Please find the number of lines in the material below where the string "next" occurs, and give only that number.

↓

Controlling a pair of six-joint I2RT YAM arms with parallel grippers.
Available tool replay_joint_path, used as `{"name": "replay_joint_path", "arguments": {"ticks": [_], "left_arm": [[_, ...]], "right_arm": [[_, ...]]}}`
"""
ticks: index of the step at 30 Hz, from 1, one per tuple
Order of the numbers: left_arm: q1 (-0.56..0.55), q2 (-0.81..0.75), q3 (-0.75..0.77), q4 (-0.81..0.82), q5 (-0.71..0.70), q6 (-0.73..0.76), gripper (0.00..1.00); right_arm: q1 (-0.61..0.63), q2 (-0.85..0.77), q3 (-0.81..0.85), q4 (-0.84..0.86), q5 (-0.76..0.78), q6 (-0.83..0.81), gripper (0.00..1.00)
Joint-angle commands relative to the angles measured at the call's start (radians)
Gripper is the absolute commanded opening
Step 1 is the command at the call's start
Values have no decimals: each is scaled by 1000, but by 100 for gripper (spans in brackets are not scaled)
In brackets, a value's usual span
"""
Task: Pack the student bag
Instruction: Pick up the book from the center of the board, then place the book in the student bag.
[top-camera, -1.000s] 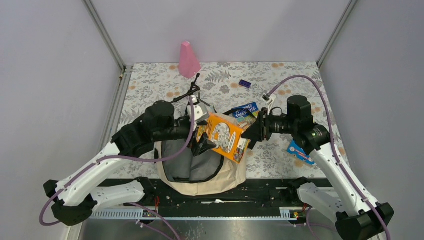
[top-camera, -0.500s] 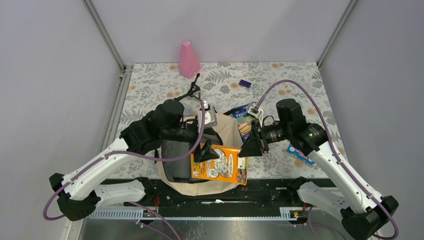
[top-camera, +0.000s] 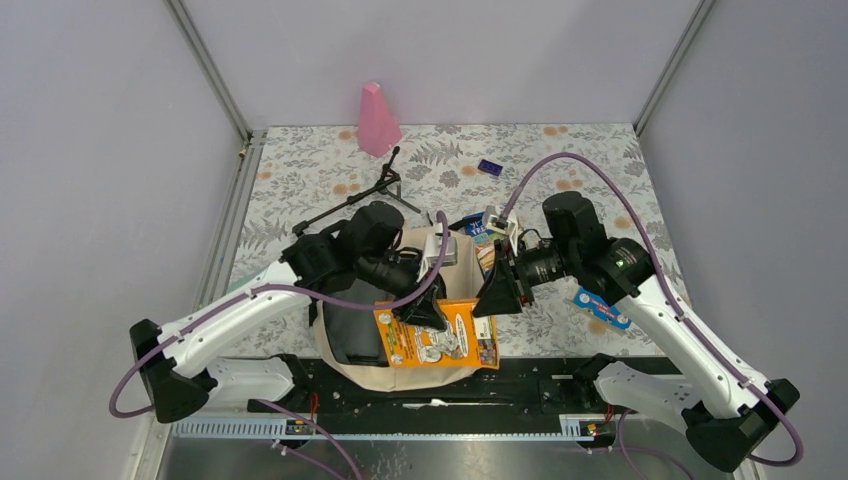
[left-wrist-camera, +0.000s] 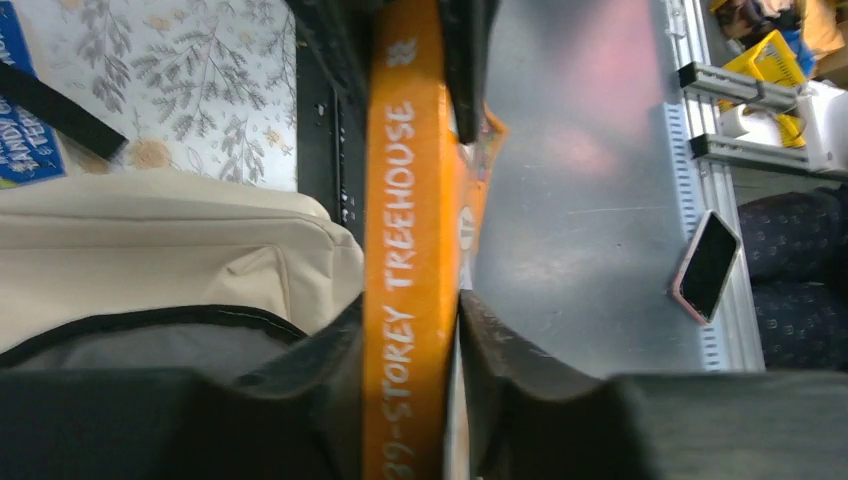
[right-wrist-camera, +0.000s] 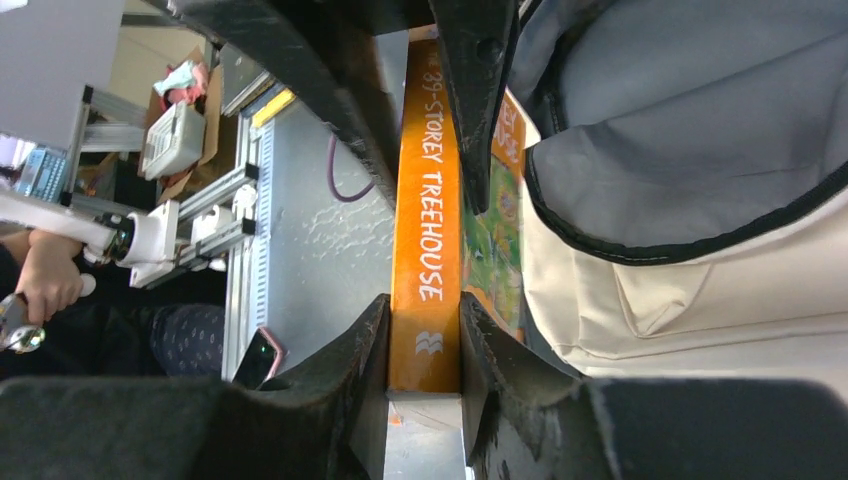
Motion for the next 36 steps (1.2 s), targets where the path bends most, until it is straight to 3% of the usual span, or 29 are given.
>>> {"name": "replay_joint_path", "arguments": {"ticks": [1,3,4,6,9,13,15,17,21,27,36], "left_arm": [[-2,25,9,5,123,5,20],[-2,32,5,-2,114,4,0],[-2,30,-1,-2,105,3,0],[-1,15,-15,0,62,-4,0],[6,-32,-52,33,-64,-40,0],[102,-144,-142,102,-230,-145,0],[193,-204,-189,118,-287,-181,0],[280,-255,-226,135,-327,-213,0],[389,-298,-255,139,-414,-249,0],[469,-335,-313,220,-535,-283,0],[536,-382,-373,272,-516,-309,0]], "right_arm": [[24,15,63,11,-18,-25,0],[23,21,57,32,56,-8,0],[23,23,56,43,95,5,0],[23,29,49,73,191,48,17],[23,34,32,132,308,113,60],[22,15,2,189,598,233,90],[22,2,-35,227,792,348,95],[21,-6,-101,310,885,458,96],[27,35,-244,496,806,629,99],[109,162,-334,628,785,740,90],[210,290,-322,604,898,715,82]]}}
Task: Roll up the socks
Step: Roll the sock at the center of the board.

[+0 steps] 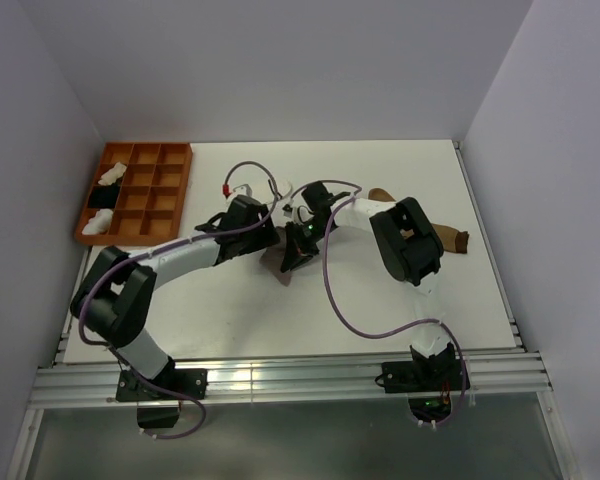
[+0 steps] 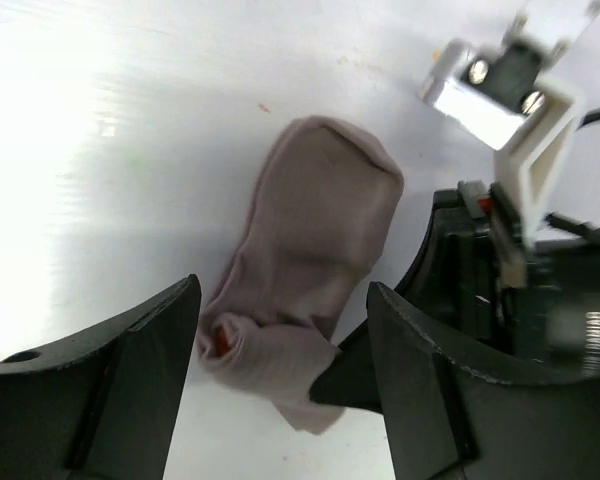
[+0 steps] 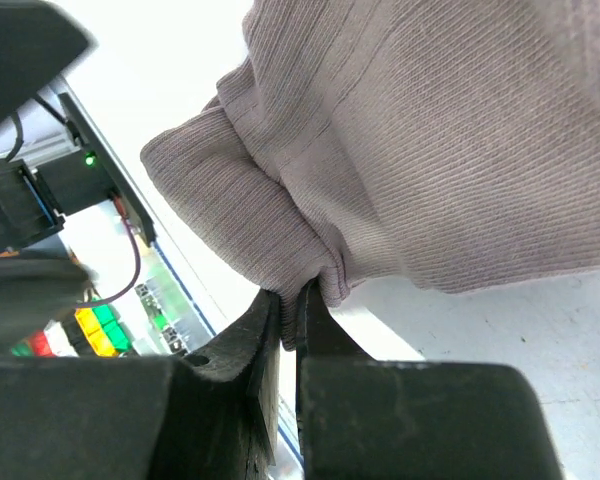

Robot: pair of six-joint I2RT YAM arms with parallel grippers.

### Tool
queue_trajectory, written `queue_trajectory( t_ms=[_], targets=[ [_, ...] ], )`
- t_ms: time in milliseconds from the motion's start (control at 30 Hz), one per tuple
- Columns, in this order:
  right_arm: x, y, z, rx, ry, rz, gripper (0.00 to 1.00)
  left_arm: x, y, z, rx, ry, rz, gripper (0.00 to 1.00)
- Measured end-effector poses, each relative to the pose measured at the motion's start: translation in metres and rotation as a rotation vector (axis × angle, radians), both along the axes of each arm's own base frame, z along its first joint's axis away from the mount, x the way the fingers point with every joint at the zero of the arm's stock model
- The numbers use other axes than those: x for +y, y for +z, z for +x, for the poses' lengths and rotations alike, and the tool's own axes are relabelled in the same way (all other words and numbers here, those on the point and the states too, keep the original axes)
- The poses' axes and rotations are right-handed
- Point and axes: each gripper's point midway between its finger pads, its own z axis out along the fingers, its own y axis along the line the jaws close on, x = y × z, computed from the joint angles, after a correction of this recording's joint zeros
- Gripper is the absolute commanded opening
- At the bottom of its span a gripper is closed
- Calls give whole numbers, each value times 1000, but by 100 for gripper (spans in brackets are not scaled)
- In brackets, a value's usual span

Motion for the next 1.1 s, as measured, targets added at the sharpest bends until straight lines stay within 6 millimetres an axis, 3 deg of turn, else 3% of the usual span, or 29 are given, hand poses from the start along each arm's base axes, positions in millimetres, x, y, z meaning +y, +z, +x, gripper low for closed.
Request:
queue_trajectory(
  t_ms=[100,200,467,600,900,1100],
  targets=[
    [0,0,1,-12,-5,-15,0,10,20,-2,-16,89,-28,70],
    [1,0,1,-27,-8,-32,0,18,27,-10,-17,160,-80,68],
    [5,0,2,-78,-4,-64,0,47,-29,-57,125,311,-118,64],
    [7,0,2,-93,-3,-74,0,46,-28,-54,110,354,-174,62],
    [12,0,3,-120,1,-74,0,36,5,-39,-11,374,-337,62],
    [14,0,4,-139,3,-84,0,35,-22,-38,52,408,-308,53]
  ],
)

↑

Exercise result:
2